EXERCISE AIM: Give back exactly the first lines of the entries below, through the line with "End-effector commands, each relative".

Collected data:
· · ·
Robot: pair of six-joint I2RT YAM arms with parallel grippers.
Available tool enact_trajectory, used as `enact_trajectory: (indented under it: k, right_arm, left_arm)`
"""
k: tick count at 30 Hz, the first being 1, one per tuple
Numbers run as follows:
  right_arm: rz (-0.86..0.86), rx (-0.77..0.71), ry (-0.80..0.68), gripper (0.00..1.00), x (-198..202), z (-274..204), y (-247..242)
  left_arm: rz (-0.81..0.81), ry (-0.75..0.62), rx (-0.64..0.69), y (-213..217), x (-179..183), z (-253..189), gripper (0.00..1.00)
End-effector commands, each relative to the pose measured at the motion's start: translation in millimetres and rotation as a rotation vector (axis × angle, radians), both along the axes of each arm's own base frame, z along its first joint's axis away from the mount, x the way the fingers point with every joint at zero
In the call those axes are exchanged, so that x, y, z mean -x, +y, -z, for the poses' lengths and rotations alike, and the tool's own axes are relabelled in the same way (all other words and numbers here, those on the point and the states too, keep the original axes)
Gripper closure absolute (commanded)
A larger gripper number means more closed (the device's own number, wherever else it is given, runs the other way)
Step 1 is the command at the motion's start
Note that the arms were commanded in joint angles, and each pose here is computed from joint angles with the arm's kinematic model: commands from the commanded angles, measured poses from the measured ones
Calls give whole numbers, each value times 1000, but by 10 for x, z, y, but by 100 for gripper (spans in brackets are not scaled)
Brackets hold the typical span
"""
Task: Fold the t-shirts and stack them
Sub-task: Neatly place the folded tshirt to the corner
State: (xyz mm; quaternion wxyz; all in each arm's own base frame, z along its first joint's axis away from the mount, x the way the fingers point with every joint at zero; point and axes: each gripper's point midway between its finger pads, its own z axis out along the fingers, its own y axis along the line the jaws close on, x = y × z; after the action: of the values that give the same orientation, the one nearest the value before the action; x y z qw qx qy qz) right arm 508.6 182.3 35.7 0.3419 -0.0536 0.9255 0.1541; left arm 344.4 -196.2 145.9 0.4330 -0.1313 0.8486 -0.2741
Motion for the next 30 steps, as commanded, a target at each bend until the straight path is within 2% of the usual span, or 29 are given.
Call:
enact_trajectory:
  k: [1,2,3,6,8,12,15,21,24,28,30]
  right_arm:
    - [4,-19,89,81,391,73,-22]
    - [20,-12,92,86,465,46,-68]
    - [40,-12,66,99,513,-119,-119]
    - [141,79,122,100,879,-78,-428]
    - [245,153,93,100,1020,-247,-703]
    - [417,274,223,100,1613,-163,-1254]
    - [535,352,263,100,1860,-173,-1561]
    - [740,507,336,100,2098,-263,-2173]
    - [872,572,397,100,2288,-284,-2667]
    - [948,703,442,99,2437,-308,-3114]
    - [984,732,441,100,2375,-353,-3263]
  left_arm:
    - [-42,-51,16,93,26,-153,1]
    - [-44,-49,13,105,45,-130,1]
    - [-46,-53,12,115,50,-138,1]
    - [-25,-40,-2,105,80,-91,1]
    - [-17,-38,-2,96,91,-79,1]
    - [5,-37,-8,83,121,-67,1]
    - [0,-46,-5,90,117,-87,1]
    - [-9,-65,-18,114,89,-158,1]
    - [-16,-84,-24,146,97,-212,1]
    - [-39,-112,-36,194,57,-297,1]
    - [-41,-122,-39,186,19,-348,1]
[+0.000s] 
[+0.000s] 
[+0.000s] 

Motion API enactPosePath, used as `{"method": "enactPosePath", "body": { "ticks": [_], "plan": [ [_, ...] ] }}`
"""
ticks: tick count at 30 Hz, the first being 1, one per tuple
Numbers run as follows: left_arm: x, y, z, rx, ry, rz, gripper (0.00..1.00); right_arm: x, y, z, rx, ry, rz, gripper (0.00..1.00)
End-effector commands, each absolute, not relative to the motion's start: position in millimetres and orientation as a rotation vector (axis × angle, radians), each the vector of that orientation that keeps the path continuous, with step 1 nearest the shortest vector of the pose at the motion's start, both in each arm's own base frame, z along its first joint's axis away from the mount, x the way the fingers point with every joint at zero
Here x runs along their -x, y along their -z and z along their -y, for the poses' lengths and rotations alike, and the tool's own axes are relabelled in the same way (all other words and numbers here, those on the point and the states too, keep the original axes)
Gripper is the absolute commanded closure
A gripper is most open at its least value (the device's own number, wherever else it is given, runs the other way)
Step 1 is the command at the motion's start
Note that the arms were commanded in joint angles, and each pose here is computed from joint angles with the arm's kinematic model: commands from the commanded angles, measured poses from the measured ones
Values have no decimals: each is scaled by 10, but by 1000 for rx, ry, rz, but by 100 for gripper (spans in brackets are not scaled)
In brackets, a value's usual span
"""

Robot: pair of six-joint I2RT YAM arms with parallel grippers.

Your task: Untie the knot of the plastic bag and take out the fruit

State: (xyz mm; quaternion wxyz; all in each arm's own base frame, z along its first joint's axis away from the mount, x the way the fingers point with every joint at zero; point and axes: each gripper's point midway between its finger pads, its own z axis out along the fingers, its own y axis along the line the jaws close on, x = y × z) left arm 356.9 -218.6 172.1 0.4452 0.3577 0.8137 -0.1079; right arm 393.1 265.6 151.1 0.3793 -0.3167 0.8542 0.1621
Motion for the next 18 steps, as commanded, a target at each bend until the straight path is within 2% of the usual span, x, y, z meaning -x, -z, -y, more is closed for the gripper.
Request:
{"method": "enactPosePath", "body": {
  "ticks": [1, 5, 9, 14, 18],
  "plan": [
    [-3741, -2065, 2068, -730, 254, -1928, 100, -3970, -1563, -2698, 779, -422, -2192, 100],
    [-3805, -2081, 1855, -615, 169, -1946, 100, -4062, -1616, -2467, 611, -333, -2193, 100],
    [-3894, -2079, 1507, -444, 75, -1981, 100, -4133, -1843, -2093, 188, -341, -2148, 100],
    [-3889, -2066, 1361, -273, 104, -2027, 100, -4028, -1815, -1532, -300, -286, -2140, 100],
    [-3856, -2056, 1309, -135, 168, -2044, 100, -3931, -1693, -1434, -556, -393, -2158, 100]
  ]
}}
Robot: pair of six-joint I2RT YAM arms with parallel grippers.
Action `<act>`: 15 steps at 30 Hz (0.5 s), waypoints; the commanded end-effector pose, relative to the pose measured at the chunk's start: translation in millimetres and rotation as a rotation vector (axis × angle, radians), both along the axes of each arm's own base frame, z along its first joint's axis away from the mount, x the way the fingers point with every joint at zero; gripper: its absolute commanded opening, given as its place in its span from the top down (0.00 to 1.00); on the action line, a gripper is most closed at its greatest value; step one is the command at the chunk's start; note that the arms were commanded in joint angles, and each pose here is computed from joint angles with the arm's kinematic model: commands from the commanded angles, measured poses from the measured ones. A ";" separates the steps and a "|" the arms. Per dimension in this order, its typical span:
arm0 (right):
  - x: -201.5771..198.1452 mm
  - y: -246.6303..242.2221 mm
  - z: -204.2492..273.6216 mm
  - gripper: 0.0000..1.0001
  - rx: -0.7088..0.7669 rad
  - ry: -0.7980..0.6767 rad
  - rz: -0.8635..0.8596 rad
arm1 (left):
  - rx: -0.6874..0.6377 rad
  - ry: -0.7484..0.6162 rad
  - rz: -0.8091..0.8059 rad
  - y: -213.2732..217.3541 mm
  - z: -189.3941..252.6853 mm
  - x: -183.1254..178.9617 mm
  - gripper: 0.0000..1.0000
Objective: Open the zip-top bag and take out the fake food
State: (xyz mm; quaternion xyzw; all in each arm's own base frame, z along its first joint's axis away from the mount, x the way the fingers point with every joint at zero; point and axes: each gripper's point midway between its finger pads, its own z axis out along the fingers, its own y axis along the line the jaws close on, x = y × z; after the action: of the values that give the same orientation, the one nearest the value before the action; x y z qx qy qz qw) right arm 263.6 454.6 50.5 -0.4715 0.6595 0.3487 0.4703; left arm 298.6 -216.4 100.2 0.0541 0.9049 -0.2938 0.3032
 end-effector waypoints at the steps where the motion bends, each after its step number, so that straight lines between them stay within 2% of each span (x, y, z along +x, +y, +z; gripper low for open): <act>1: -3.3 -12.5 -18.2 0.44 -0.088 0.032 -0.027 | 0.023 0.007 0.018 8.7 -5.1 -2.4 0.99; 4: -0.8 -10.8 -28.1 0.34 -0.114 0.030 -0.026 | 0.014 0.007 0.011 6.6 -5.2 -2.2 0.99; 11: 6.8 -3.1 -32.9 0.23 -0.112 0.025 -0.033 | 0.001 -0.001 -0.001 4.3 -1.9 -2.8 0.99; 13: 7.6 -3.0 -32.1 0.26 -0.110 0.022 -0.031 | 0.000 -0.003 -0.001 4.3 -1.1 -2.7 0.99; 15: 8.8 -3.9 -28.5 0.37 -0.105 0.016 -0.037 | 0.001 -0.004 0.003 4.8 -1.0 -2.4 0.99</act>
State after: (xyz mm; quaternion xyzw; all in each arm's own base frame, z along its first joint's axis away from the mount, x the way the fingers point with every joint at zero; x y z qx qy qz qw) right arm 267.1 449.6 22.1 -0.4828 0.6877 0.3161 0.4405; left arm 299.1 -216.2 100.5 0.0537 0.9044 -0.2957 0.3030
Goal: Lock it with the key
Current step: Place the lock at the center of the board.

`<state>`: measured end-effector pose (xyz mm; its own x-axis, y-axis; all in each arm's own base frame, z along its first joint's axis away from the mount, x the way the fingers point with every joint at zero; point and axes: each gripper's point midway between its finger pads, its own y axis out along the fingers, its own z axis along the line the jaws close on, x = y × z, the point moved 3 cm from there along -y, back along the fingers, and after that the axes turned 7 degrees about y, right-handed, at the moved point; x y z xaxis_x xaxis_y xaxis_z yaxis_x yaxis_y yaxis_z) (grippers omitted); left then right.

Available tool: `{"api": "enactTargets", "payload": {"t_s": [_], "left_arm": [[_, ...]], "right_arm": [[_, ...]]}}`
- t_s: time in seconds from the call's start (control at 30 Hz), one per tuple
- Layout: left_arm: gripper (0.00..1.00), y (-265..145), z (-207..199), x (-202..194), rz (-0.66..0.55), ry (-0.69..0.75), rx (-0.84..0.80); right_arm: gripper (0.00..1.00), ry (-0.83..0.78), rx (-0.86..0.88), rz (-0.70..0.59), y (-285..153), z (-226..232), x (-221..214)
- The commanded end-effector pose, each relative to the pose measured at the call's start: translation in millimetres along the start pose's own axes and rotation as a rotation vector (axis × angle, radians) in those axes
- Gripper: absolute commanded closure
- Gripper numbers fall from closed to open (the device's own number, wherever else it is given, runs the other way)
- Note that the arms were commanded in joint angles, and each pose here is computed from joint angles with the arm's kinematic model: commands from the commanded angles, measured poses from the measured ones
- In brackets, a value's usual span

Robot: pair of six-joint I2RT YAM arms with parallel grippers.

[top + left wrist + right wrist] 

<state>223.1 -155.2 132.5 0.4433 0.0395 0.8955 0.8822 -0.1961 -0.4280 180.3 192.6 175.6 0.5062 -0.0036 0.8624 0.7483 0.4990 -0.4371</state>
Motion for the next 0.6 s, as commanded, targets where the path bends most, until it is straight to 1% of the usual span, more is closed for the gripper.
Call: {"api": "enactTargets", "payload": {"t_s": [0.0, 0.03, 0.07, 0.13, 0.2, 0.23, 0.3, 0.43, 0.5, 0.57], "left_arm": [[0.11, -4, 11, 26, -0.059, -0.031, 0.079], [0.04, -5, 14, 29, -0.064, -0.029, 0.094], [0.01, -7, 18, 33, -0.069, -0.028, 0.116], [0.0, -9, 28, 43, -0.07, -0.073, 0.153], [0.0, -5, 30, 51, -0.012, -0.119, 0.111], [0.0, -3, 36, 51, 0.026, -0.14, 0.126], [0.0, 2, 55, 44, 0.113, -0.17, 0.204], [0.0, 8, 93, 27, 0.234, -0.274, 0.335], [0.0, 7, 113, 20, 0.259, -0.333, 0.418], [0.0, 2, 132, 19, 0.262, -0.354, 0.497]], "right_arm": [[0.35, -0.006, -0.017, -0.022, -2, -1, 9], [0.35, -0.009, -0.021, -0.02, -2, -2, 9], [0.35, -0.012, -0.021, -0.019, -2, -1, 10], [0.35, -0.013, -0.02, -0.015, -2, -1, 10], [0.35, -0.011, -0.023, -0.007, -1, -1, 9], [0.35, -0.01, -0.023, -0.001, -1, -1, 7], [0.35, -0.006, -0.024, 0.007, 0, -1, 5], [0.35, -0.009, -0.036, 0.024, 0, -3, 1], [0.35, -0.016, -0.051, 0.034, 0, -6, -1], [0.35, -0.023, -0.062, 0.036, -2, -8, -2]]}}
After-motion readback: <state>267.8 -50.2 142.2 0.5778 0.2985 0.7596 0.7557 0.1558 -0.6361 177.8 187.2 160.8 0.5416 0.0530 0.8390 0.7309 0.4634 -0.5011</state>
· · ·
RESPONSE TO THE TASK:
Robot: pair of six-joint I2RT YAM arms with parallel grippers.
Available tool enact_trajectory, used as `enact_trajectory: (indented under it: k, right_arm, left_arm)`
"""
k: tick count at 30 Hz, the first being 1, one per tuple
Numbers run as follows:
  right_arm: rz (-0.86..0.86), rx (-0.77..0.71), ry (-0.80..0.68), gripper (0.00..1.00), x (-198..202), z (-274..204), y (-247..242)
  left_arm: rz (-0.81..0.81), ry (-0.75..0.62), rx (-0.64..0.69), y (-213..217), x (-179..183), z (-253..189), gripper (0.00..1.00)
End-effector commands, each relative to the pose measured at the motion's start: translation in millimetres and rotation as a rotation vector (axis × angle, radians), both along the axes of each arm's own base frame, z along its first joint's axis away from the mount, x the way the fingers point with every joint at zero

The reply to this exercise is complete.